Ты ли опять возвратилась и плачешь?
Светлые руки дрожат непонятно…
Косы твои разбежались… невнятно
Шепчут уста… возвратилась и плачешь.
Звездное небо, цветы распустились…
Медленно падают тусклые слезы.
Слышны укоры, проснулись угрозы…
Горе! цветы распустились!
Читавшие французских символистов в оригинале могли, по крайней мере, понять, откуда это взялось, – их влияние особенно заметно в верлибрах Добролюбова. Понять и оценить могли единицы, остальные – глумились. Книжку заметили и обругали, причем не только присяжные зубоскалы. Назвавшая Добролюбова «самым неприятным, досадным, комичным стихотворцем последнего десятилетия», Зинаида Гиппиус запомнила его «с тетрадкой бессмысленных и очень плохих, скучных стихов», добавив, что позднейшие его опыты «по-прежнему были и неталантливы, и тягостны», «конечно, не стихи, не литература, они и отношения к литературе, к искусству никакого не имеют». «Книжечка его декадентских стихов была в сущности ничтожна», – писала Гуревич как о чем-то само собой разумеющемся.

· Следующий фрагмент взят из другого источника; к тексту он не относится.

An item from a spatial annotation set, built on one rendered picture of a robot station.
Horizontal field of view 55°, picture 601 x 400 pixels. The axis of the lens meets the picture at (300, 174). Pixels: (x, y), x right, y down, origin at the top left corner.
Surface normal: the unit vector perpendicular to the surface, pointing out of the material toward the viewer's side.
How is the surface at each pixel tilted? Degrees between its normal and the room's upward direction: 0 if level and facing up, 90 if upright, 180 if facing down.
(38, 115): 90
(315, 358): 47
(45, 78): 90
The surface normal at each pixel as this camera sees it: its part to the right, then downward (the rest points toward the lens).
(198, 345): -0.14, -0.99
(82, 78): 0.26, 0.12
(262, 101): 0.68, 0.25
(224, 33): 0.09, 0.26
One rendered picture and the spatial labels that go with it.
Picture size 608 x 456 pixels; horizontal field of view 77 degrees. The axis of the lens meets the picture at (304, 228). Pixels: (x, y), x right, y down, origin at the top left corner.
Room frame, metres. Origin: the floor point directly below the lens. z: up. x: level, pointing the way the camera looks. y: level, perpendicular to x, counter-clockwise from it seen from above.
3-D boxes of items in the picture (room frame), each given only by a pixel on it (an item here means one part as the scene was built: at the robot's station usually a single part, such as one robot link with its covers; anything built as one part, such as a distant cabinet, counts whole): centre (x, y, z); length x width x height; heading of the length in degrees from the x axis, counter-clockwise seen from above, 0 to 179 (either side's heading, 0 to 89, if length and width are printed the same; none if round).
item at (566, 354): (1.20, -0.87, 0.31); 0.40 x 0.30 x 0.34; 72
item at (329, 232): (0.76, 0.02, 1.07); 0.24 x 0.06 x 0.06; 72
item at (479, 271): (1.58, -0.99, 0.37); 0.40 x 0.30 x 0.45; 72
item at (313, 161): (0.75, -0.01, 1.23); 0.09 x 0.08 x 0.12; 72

Наиболее серьезную и развернутую оценку поэзии Добролюбова дал Гиппиус. «Основным мотивом первого сборника его стихов было ощущение смерти и признание ее “закона”{128}; лучшие из них те, в которых глубже это дыхание смерти. <…> Самым своеобразным поэтическим достижением в сборнике был “Похоронный марш” (вызванный смертью бабушки); первые и последние строки его все тогда повторяли, кто сочувственно, кто насмешливо»:
Просыпайтесь, просыпайтесь, безумные!
Выходите на стогны вечерние,
Застойтесь на княженецкой площади;
Приглядитесь к вечернему небу
– Зеленеется ли зорька утренняя?
Улыбнулось ли солнце восточное?
Отзвуки русского народного стиха во «французистой» книге декадента выглядели странно и мало кем были замечены, а между тем автор уже тогда «знал Рыбникова едва ли не наизусть», то есть «Песни собранные П. Н. Рыбниковым» (1861–1867), открывшие России мир ее народной словесности.
Гиппиус подробно остановился на музыкальности поэзии Добролюбова, предвосхитив позднейшие наблюдения и оценки, причем поместил ее в более широкий контекст. «Когда он стал декадентом, он поверил в музыку как в предел эстетического и стал напрягать свой стих, все свое звуковое воображение до музыки. И здесь была та трагедия, которая осталась бы для таланта Добролюбова, если бы он и не соблазнился никакими физическими ядами. Тяготение к музыке обессиливало его литературные способности, так как дара пения – вообще одного из редчайших и величайших даров, даруемых поэту, – у Добролюбова не было. Он считал пределом поэзии певучесть, он стремился к ней всем напряжением своих способностей и не мог не чувствовать, – я думаю, и сознавать – своего бессилия. Это – трагедия одного ли Добролюбова? Не характерна ли она для всего декадентства, как вообще Добролюбов не характерен ли для всего этого движения? Каким бы ни было отношение к декадентству, оно ставило своим идеалом музыку и могло победить только достижением его, очаровывало только приближением к нему. Внутреннее безумие, о котором говорило декадентство как о стихии душевной и мировой, есть бездонная стихия музыки. В бессильном приближении к этой стихии, в томлении коснуться ее Добролюбов и не стал поэтом».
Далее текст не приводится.